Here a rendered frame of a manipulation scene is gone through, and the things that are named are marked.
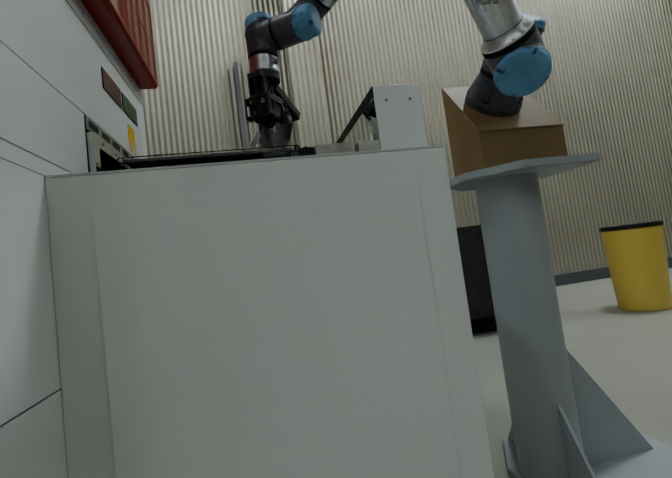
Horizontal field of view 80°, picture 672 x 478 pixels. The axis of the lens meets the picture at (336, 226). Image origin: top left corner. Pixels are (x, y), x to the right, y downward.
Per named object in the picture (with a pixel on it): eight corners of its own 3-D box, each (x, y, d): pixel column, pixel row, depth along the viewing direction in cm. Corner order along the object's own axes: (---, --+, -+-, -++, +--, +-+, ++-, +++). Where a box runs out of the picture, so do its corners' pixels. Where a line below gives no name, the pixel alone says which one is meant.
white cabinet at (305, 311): (91, 805, 51) (43, 177, 57) (200, 454, 145) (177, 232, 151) (530, 643, 64) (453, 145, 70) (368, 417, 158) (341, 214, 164)
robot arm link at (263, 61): (260, 71, 104) (286, 61, 101) (262, 88, 104) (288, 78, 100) (241, 60, 97) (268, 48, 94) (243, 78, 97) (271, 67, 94)
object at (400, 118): (383, 157, 73) (372, 84, 74) (330, 203, 127) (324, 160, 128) (430, 153, 75) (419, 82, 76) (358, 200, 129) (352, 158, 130)
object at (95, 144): (87, 181, 73) (83, 131, 74) (151, 212, 116) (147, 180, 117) (98, 180, 74) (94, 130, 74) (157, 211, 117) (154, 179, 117)
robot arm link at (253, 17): (264, 3, 94) (235, 16, 98) (270, 48, 94) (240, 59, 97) (282, 19, 102) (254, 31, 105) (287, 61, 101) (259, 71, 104)
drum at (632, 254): (600, 308, 298) (586, 229, 302) (641, 300, 306) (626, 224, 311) (649, 314, 261) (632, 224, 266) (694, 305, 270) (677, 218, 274)
============================================================
Exercise objective: Only a number is wanted here: the count of lines in the data that include the word "robot".

Result below: 2